J’avais l’habitude du bruit et je découvre avec Louise Attaque que le silence, le peu, peut être aussi vecteur d’émotions, des émotions fortes comme j’ai pu en vivre des années après, en écoutant Amanda Palmer seule avec sa voix face son piano.
En écoutant ce premier album de Louise Attaque, je prends beaucoup de plaisir à imaginer la tronche de Léa, qu’est pas terroriste ni anti-terroriste mais putain qu’est-ce qu’elle est chiante. Je comprends parfaitement le sens d’Arrache-moi, de cet amour de la douleur et de la douleur de l’amour, moi qui ne connait encore rien à l’amour avec un grand A du haut de mes 14 ans. Je retrouve le Brel que ma mère m’a fait écouter durant toute mon enfance dans « Vous avez l’heure », et j’ai l’impression que quand Roussel me demande l’heure, il va me dire qu’il avait aussi apporté des bonbons parce que c’est mieux que les fleurs parce que les fleurs c’est périssable. J’imagine des Nuits Parisiennes que je ne connaitrai vraiment jamais, je me mets à la place de la fille dont il a accepté par erreur L’Invitation et ça me fait de la peine pour elle, mais surtout, surtout, je me laisse emmener au vent, emportée par le souffle de ces violons qui m’avaient poussée à danser comme une folle lors de cette vogue un soir d’été et qui me fera danser encore et encore à chaque fois que je les entendrai.

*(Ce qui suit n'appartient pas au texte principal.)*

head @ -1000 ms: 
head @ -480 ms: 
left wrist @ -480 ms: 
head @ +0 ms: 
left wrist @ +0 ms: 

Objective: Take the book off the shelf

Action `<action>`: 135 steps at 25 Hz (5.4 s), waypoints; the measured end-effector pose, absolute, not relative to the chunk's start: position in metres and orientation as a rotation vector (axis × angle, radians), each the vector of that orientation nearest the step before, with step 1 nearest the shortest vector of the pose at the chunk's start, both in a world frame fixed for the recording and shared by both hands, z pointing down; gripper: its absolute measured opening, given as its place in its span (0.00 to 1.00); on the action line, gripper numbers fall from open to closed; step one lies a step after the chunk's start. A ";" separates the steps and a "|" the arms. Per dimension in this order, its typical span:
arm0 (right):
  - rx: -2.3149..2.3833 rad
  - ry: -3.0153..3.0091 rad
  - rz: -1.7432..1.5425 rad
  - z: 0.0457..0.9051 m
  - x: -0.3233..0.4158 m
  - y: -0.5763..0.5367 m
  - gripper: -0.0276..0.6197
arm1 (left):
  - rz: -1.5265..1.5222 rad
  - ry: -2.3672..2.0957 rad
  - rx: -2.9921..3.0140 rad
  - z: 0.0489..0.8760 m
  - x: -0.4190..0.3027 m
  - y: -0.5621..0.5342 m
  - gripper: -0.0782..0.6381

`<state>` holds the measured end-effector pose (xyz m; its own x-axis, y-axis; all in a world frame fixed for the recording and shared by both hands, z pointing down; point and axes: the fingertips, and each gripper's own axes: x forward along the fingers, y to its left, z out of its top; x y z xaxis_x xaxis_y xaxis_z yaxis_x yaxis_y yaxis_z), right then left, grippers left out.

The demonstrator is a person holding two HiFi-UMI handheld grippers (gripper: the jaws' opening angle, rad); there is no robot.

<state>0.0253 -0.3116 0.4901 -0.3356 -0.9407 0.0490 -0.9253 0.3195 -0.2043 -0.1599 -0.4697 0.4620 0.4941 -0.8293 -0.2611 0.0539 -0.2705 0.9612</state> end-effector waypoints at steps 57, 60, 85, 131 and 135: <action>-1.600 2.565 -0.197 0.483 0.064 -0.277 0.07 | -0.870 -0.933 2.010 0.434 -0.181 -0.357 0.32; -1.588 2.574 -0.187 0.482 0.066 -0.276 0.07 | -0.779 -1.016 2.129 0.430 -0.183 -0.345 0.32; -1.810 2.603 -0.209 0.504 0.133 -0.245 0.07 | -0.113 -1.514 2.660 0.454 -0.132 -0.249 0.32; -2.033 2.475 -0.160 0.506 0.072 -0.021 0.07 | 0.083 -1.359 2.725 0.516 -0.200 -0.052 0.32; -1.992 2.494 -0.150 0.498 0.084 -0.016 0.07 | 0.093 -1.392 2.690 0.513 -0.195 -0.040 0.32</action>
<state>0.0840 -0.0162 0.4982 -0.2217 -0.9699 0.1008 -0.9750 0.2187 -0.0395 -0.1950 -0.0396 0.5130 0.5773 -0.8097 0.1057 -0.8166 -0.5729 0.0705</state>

Bizarrement, je n’ai pas écouté les albums suivants de Louise Attaque, seulement les singles qui passaient en radio. Je crois que j’avais figé le groupe dans cet album et que je ne voulais pas les entendre évoluer. Même si « Tu dis rien », un des singles du second album du groupe, « Comme on a dit » reste dans la même veine, les arrangements plus travaillés, moins bruts que le premier album m’ont probablement donné le sentiment que ça avait un peu changé. Et puis, l’album, sorti trois ans après le premier arrivait peut-être un peu tard dans ma vie musicale, j’étais passée à autre chose, je découvrais Korn, Manson et compagnie, je n’avais pas la place pour les violons, j’étais trop accro aux guitares électriques.
Pourtant je garde toujours une place pour ce premier album dans mon cœur, je reste une grande admiratrice des paroles de leurs chansons, de leur douceur, de leur poésie. Je pense qu’ils ont ouvert la voie dans ma discothèque à d’autres groupes et artistes francophones que j’ai un peu écouté par la suite comme Dionysos, Bénabar, La Rue Kétanou, Têtes Raides, Mano Solo, Renan Luce… C’est marrant, mais j’associe toujours Louise Attaque au concert Avis de K.O. Social auquel j’ai assisté à Lyon en 2003, alors qu’ils n’y étaient pas (dans mes souvenirs mais j’avoue qu’ils sont plutôt très très flous vu ma consommation élevée de la soirée). J’ai un souvenir (probablement inventé, vraiment je ne suis pas sûre de moi) d’une rumeur qui disait que Louise Attaque serait là en invité surprise. Je suis un peu dégoûtée d’ailleurs, de n’avoir que si peu de souvenir de ce concert hormis un sentiment de grande joie et de joyeux bordel avec beaucoup de fumée de pétard dans l’air et des dread locks tous les deux mètres. Mais ça c’est une autre histoire, une histoire de soirée Lyonnaise, mon équivalent des soirées parisiennes.
Je te raconterai un jour, peut-être, quand je me souviendrai mieux. Mais finalement, ça ressemblait un peu à une vogue sur la place d’un village d’Ardèche en plein milieu des vacances d’été.
C’est peut-être pour ça que je continue d’associer les deux.